Your response should consist of the entries below, written out exactly.

## Material for this exercise
★ ★ ★ ★ ★

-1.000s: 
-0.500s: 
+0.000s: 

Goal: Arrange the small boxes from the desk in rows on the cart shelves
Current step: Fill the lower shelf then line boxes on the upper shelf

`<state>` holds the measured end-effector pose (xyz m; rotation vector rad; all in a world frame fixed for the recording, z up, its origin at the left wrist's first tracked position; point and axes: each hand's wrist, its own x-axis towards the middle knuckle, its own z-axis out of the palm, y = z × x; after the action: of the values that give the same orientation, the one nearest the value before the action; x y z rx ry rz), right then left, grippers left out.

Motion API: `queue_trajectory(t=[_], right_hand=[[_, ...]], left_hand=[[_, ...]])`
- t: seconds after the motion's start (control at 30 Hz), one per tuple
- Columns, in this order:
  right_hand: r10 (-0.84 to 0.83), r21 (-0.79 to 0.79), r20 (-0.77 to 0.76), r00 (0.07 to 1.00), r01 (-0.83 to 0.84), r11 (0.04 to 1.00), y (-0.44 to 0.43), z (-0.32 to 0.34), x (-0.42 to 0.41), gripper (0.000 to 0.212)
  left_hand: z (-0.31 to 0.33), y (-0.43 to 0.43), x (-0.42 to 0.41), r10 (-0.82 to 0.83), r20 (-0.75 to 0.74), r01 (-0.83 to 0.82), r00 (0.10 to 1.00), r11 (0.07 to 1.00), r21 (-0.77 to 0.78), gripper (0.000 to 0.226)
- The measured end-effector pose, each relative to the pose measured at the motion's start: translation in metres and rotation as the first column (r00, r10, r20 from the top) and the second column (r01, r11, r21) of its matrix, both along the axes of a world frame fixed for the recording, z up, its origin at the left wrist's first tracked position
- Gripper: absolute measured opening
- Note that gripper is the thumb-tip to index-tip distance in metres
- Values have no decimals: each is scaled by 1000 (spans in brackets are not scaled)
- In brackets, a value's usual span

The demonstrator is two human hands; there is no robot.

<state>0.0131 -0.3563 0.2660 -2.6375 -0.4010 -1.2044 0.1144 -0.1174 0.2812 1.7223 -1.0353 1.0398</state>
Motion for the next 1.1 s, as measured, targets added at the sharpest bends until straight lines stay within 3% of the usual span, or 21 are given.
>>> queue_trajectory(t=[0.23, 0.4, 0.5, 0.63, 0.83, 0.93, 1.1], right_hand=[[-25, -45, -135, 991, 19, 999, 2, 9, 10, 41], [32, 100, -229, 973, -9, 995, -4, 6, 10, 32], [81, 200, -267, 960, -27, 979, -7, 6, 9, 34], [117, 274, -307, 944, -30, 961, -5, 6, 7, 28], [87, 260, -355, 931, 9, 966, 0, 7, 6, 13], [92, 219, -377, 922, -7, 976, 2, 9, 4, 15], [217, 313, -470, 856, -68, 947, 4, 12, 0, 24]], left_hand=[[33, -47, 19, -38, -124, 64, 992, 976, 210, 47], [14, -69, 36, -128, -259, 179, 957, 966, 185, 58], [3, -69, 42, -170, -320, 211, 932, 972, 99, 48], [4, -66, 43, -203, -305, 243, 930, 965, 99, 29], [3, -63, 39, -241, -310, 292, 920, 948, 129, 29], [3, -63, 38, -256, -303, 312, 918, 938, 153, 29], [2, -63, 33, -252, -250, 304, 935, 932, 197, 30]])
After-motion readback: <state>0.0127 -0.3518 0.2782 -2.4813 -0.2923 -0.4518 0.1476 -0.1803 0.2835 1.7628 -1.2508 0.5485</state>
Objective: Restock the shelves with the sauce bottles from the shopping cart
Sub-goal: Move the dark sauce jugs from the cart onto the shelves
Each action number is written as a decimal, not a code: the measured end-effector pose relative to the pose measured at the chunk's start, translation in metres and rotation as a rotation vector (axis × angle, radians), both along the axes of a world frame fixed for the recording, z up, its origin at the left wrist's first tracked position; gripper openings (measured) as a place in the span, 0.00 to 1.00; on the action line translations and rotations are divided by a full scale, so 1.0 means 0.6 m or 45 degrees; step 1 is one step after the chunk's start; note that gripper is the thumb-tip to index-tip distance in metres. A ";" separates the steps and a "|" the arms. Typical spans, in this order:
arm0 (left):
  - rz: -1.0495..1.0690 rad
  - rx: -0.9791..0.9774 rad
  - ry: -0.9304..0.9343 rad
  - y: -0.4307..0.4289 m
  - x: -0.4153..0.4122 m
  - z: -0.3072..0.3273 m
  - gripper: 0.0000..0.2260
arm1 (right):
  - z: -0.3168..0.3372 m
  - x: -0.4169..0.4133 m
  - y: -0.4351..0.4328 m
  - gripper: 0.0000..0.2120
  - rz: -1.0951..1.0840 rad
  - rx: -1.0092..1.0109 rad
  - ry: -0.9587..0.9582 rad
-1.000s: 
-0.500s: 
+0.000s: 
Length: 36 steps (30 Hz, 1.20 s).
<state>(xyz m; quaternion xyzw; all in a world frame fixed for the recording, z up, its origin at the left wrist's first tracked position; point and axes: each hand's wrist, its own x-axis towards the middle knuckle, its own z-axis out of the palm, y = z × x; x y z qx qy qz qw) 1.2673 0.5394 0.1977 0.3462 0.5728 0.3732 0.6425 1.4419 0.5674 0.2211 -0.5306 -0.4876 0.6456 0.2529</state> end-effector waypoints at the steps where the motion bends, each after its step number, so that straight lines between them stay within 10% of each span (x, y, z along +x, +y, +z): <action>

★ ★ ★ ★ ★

## Answer for this exercise
-1.000s: 
-0.500s: 
+0.000s: 

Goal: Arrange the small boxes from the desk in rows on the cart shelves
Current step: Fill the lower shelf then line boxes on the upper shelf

`<state>` holds the measured end-effector pose (xyz m; rotation vector rad; all in a world frame fixed for the recording, z up, its origin at the left wrist's first tracked position; point and axes: each hand's wrist, its own x-axis towards the middle knuckle, its own z-axis out of the palm, y = z × x; after the action: of the values that give the same orientation, the one nearest the value before the action; x y z rx ry rz), right then left, grippers left out.

Motion API: `queue_trajectory(t=[_], right_hand=[[_, ...]], left_hand=[[_, ...]])`
- t: seconds after the motion's start (control at 30 Hz), one per tuple
- Columns, in this order:
  right_hand: r10 (-0.84 to 0.83), r21 (-0.79 to 0.79), r20 (-0.77 to 0.76), r00 (0.07 to 1.00), r01 (-0.83 to 0.84), r11 (0.04 to 1.00), y (-0.44 to 0.43), z (-0.32 to 0.34), x (-0.42 to 0.41), gripper (0.000 to 0.212)
  left_hand: z (-0.31 to 0.33), y (-0.43 to 0.43), x (-0.42 to 0.41), r10 (-0.82 to 0.83), r20 (-0.75 to 0.74), r01 (-0.83 to 0.82), r00 (0.10 to 1.00), r11 (0.07 to 1.00), r21 (-0.77 to 0.78), gripper (0.000 to 0.226)
- The measured end-effector pose, each relative to the pose measured at the motion's start: translation in metres and rotation as the first column (r00, r10, r20 from the top) and the second column (r01, r11, r21) of its matrix, both along the axes of a world frame fixed for the recording, z up, its origin at the left wrist's first tracked position
- Gripper: absolute measured opening
- Note that gripper is the thumb-tip to index-tip distance in metres
- Values have no decimals: each is scaled by 1000 (spans in brackets are not scaled)
- In brackets, a value's usual span

The demonstrator is two human hands; there is no robot.

<state>0.0131 -0.3563 0.2660 -2.6375 -0.4010 -1.2044 0.1144 -0.1174 0.2812 1.7223 -1.0353 1.0398</state>
Motion for the next 1.1 s, as measured, targets added at the sharpest bends until straight lines stay within 3% of the usual span, or 21 are given.
>>> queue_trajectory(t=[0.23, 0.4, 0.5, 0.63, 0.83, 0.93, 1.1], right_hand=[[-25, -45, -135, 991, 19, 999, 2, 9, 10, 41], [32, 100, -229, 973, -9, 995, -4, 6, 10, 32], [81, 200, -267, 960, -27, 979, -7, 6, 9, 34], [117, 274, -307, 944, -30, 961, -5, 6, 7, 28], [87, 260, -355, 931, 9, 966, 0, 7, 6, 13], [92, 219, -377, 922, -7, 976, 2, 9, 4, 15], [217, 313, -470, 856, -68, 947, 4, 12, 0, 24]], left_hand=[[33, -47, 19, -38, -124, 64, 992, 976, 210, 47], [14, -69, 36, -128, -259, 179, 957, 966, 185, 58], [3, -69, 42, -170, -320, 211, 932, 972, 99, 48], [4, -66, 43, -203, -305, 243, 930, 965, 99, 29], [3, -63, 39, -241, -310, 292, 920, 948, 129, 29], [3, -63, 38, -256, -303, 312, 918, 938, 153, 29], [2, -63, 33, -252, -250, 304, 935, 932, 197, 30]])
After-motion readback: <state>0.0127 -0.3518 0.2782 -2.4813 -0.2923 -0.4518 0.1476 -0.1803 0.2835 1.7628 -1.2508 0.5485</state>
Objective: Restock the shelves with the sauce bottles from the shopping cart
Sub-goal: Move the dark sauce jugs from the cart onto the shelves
Each action number is written as a decimal, not a code: the measured end-effector pose relative to the pose measured at the chunk's start, translation in metres and rotation as a rotation vector (axis × angle, radians), both along the axes of a world frame fixed for the recording, z up, its origin at the left wrist's first tracked position; gripper openings (measured) as a place in the span, 0.00 to 1.00; on the action line translations and rotations are divided by a full scale, so 1.0 means 0.6 m or 45 degrees; step 1 is one step after the chunk's start; note that gripper is the thumb-tip to index-tip distance in metres. A ";" separates the steps and a "|" the arms. Typical spans, in this order:
arm0 (left):
  - rz: -1.0495..1.0690 rad
  - rx: -0.9791..0.9774 rad
  - ry: -0.9304..0.9343 rad
  - y: -0.4307..0.4289 m
  - x: -0.4153..0.4122 m
  - z: -0.3072..0.3273 m
  - gripper: 0.0000..0.2260
arm1 (right):
  - z: -0.3168..0.3372 m
  - x: -0.4169..0.4133 m
  - y: -0.4351..0.4328 m
  - gripper: 0.0000..0.2120
  - rz: -1.0951..1.0840 rad
  - rx: -1.0092..1.0109 rad
  - ry: -0.9587..0.9582 rad
-1.000s: 
-0.500s: 
+0.000s: 
Length: 36 steps (30 Hz, 1.20 s).
<state>(xyz m; quaternion xyzw; all in a world frame fixed for the recording, z up, its origin at the left wrist's first tracked position; point and axes: each hand's wrist, its own x-axis towards the middle knuckle, its own z-axis out of the palm, y = z × x; x y z qx qy qz qw) 1.2673 0.5394 0.1977 0.3462 0.5728 0.3732 0.6425 1.4419 0.5674 0.2211 -0.5306 -0.4876 0.6456 0.2529</state> end-effector waypoints at the steps where the motion bends, each after its step number, so that straight lines between them stay within 10% of each span (x, y, z along +x, +y, +z): <action>

There is nothing further to add to the answer.